WORK INSTRUCTION
Return the line that has "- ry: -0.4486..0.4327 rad" and all lines below it through the last, exactly as they stand; omit pictures.
### THE DATA
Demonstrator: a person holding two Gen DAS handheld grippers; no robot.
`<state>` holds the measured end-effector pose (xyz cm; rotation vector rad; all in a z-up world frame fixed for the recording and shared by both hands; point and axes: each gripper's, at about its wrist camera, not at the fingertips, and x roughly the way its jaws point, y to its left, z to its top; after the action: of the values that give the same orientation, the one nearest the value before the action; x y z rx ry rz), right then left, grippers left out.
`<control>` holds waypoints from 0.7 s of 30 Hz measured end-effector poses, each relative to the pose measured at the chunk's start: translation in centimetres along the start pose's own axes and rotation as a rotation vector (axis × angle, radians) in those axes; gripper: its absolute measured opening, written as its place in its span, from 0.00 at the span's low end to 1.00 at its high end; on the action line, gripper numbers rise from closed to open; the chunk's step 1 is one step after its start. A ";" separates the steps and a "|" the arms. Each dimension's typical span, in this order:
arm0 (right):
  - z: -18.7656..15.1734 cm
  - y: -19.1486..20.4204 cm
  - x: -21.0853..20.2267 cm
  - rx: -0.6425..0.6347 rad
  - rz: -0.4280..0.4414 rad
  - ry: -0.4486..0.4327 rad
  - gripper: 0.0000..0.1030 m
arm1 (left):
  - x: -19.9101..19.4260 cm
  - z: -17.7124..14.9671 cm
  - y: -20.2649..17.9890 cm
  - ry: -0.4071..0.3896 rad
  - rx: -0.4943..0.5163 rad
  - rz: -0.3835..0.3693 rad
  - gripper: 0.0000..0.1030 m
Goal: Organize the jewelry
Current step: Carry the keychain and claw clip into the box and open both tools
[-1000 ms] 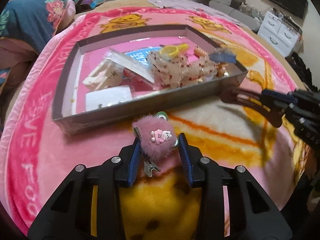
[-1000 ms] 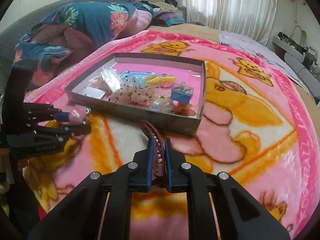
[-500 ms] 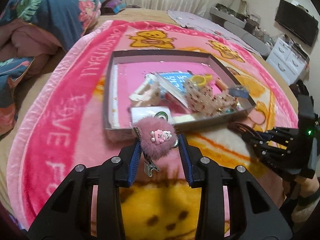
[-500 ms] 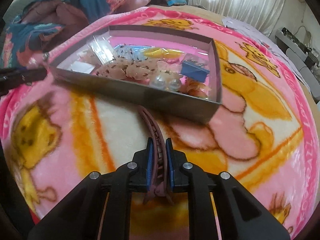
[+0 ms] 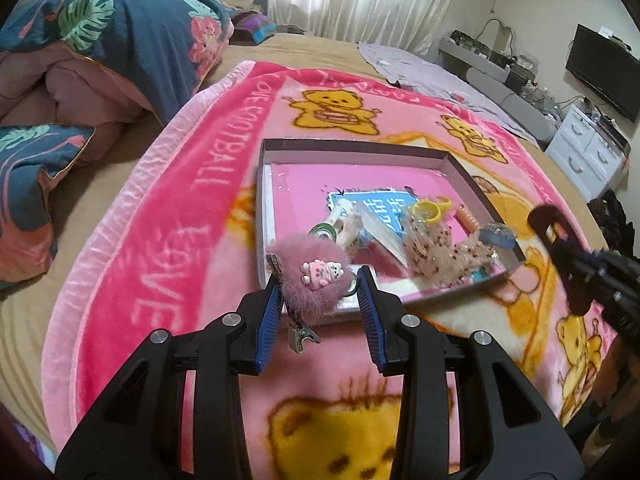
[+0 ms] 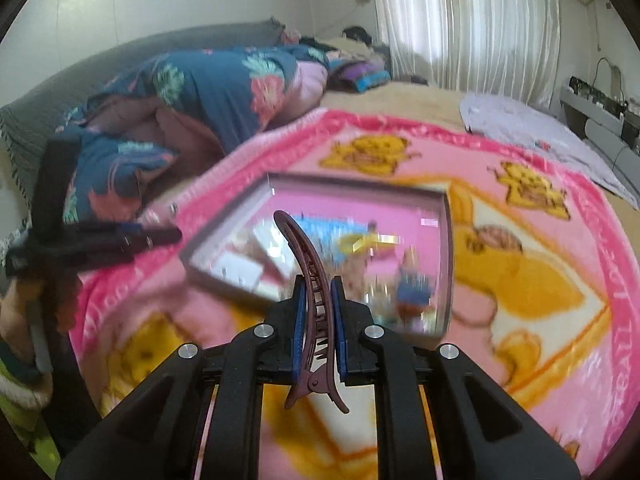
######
WRITTEN SOLUTION
  - ry: -0.4486..0.4327 rad
  - gripper: 0.0000..0.1030 m
arm1 (left):
  - x: -19.9101..19.4260 cm
  - z: -17.7124..14.9671 cm
  - y: -20.2649..17.9890 cm
  - ry: -0.4071..0.3896 rad
  - rx: -0.4943..0.5163 rad
  - rz: -0.3835..0.3693 rad
  - gripper: 0.0000..0.1030 m
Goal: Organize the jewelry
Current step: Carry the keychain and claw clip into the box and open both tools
[-1000 ms] 
[-1000 ms] 
[-500 ms] 
[-500 ms] 
[+0 ms] 
[+0 ms] 

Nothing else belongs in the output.